Type 1 Hemochromatosis: A Review of the History, Inheritance and Treatment of Iron Overload Disorder

Abstract

Hereditary hemochromatosis (also known as type 1 hemochromatosis, iron overload disorder, or the Celtic Curse) is a genetic disorder characterized by an autosomal recessive inheritance pattern. This review project focused on gathering comprehensive data about the history, causes, inheritance, diagnosis, and treatment of iron overload disorder.
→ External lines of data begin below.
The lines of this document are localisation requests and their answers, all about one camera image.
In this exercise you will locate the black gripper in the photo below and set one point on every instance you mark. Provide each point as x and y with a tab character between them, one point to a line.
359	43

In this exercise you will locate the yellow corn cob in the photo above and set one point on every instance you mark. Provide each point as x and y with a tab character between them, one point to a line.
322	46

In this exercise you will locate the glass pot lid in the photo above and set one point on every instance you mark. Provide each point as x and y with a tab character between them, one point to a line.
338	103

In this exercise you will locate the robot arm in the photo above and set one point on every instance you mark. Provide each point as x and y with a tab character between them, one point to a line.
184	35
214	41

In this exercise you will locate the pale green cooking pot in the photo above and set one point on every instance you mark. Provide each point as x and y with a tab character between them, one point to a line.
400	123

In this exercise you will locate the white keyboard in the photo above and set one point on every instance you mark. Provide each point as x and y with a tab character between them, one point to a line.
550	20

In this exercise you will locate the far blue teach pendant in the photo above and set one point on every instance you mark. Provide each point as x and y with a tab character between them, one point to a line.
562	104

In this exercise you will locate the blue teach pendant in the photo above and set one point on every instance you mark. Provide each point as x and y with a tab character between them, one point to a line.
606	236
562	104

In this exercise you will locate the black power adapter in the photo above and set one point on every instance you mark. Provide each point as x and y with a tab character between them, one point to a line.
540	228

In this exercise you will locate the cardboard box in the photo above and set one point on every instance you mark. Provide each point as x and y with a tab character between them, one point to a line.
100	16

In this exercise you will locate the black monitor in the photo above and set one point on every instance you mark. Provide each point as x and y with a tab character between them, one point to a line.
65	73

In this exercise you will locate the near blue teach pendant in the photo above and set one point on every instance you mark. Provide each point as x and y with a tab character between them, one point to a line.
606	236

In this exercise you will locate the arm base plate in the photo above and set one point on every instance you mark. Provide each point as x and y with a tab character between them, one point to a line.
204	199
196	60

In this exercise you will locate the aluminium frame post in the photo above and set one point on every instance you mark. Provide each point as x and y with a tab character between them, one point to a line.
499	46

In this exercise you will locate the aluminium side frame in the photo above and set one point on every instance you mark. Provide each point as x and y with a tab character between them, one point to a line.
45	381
Through such research, it was discovered that type 1 hemochromatosis may occur due to one of two nucleotide sequence changes (either the C282Y mutation or the H63D mutation) in the HFE gene, which codes for the construction of the homeostatic iron regulator protein and regulates production of the hormone hepcidin. As a result of these mutations, individuals affected by hemochromatosis have elevated iron levels and excess deposits of iron in tissues and organs. Such deposits may cause a variety of symptoms and complications, including fatigue, skin discoloration, heart failure, cirrhosis, liver cancer, and diabetes. Hemochromatosis is one of the most common genetic disorders in the world, affecting one in every three hundred individuals. The majority of hemochromatosis patients are of northern European descent. Currently, there is no cure for type 1 hemochromatosis; however, the primary treatment method for this disorder is phlebotomy. Due to the widespread prevalence of the disorder, researchers continue to explore experimental treatment methods, including gene therapy and iron chelation therapy.